I didn’t get my driver’s license until I was 28. I was always the odd one out. Of course, most of my friends had their driver’s licenses when they were 16. There were a plethora of reasons I stated whenever questioned about why I didn’t have it. My Grand Rapids Press internship took up most of my free time. Freshmen weren’t allowed to drive cars on campus at the college I attended. All of my friends had cars and drove me everywhere we wanted to go. Car insurance was more expensive than the car I would be driving. The list went on and on.
Of course, the truth was, I was deathly afraid of driving. My mother never drove and her fear of driving landed squarely on my shoulders. Add to that a drama-filled driving lesson with my father that ended in tears and threats and I felt that life as a pedestrian was a better, more peaceful existence if I could get away with it. All the while, I felt like a throw-back to the turn of the twentieth century. In any event, through trial and error, I fought my fears and got my license a few months after my 28th birthday.
My niece turns 18 this year and will be headed off to U of M in the Fall. She doesn’t have her driver’s license, has very little driving experience under her belt and has no solid plans to rectify the situation. Hmm. Sounds familiar.

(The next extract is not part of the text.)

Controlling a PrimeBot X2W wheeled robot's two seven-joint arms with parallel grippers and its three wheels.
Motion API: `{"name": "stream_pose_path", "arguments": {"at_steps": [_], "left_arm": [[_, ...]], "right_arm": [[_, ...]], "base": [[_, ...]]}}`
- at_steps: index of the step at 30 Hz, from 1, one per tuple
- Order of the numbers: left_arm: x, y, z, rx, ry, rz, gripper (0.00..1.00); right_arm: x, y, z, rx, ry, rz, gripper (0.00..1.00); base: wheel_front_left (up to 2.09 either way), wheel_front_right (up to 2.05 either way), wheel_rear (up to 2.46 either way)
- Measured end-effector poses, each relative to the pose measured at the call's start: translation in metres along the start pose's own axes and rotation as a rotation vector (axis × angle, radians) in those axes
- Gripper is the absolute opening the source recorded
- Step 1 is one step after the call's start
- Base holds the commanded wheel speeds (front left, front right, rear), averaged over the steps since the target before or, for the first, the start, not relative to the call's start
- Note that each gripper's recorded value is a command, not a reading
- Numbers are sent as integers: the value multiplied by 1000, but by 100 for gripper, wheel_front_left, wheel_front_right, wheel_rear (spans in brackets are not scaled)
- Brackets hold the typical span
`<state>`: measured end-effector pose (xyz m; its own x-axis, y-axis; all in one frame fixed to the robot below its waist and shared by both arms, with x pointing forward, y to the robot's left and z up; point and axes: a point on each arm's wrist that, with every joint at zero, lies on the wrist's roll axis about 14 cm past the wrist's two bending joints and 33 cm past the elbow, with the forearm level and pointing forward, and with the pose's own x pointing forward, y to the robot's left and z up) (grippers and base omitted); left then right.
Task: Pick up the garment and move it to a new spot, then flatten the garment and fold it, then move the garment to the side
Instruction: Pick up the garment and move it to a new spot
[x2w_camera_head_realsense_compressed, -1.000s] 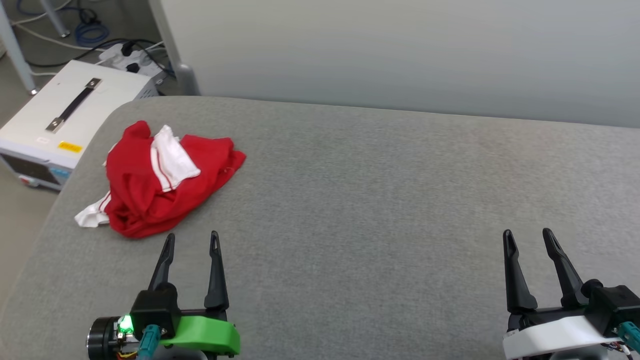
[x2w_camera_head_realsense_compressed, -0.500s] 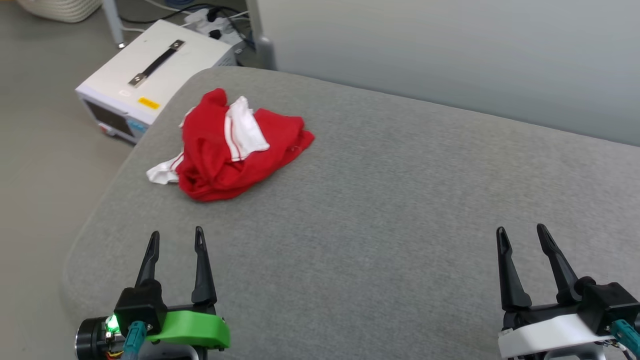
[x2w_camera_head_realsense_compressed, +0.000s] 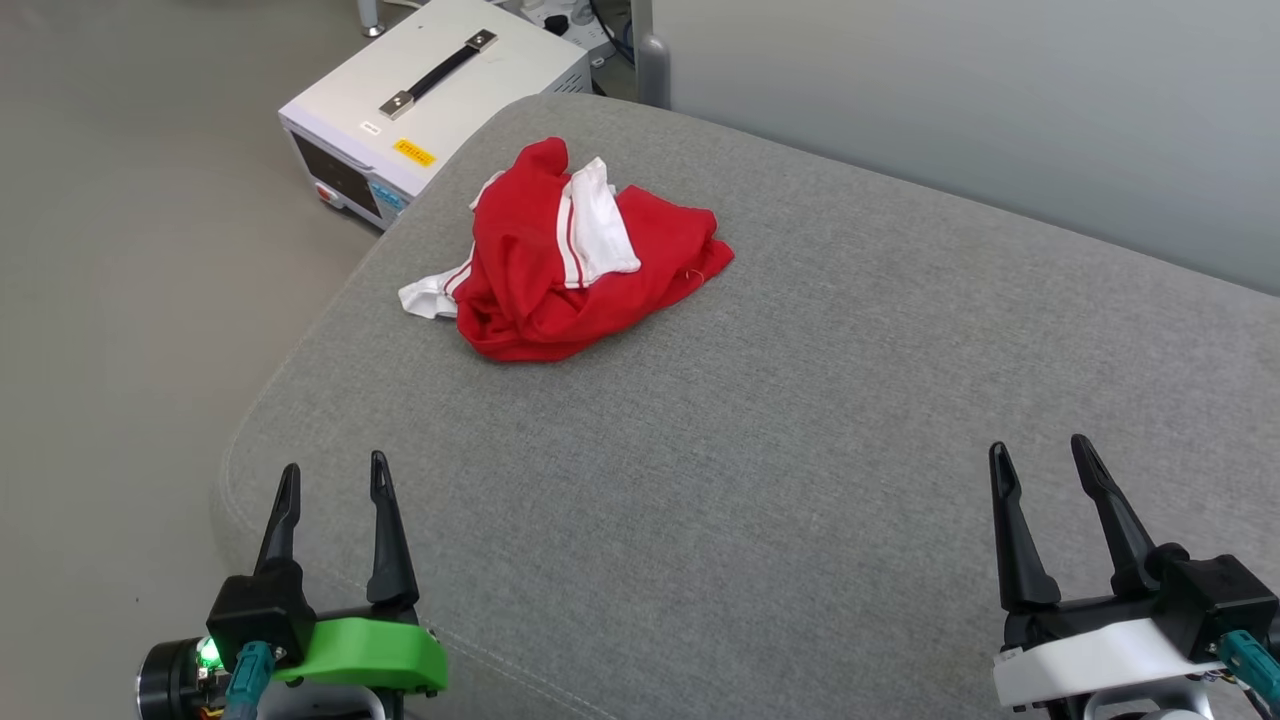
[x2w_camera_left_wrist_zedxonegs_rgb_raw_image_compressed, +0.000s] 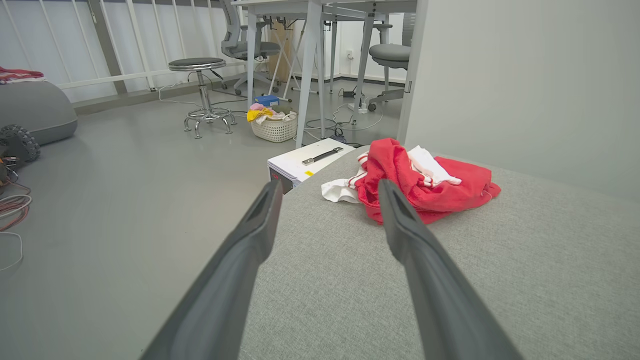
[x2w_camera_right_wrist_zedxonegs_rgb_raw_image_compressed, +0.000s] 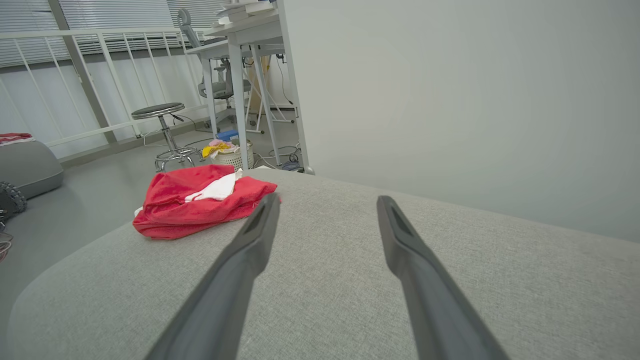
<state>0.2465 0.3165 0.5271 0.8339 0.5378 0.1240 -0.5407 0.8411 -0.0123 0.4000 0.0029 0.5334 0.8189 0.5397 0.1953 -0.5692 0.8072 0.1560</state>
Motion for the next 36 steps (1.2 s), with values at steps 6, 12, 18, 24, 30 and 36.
{"name": "stream_pose_path", "arguments": {"at_steps": [6, 12, 18, 24, 30, 36], "left_arm": [[1, 4, -3, 1, 12, 15, 100], [25, -6, 11, 10, -40, -36, 100], [77, -18, 52, 43, -173, -101, 100], [137, -31, 93, 65, -299, -140, 100], [190, -56, 101, 86, -326, -208, 100], [240, -82, 77, 125, -246, -284, 100]], "right_arm": [[2, 2, -6, 8, 12, 9, 100], [7, -3, -3, 2, -4, 1, 100], [16, -14, -2, -28, -24, -15, 100], [26, -32, -4, -48, -42, -45, 100], [31, -53, -14, -65, -39, -86, 100], [33, -73, -28, -69, -22, -126, 100]], "base": [[0, 0, 0], [0, 0, 0], [0, 0, 0], [0, 0, 0], [0, 0, 0], [0, 0, 0]]}}
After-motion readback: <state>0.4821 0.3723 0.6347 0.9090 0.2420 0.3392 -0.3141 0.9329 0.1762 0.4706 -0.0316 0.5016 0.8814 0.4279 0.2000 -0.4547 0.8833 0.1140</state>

Then, I saw this article trending today. Apparently, Generation Y-ers aren’t driven to drive, with 26% of Americans between the age of 16-34 opting out of getting a license. More than ever before. I guess I’m not alone…and neither is my niece. Apparently, not having a driver’s license is a very modern thing. Instead, Gen Y-er’s are riding bikes, mopeds and using public transportation in droves. The arguments go from it being better for the environment to being cheaper on the pockets.
As a long-term pedestrian and, now, avid driver, I can see both sides of the divide. I have to admit, though, that I do not miss standing atop mounds of snow while waiting for the bus.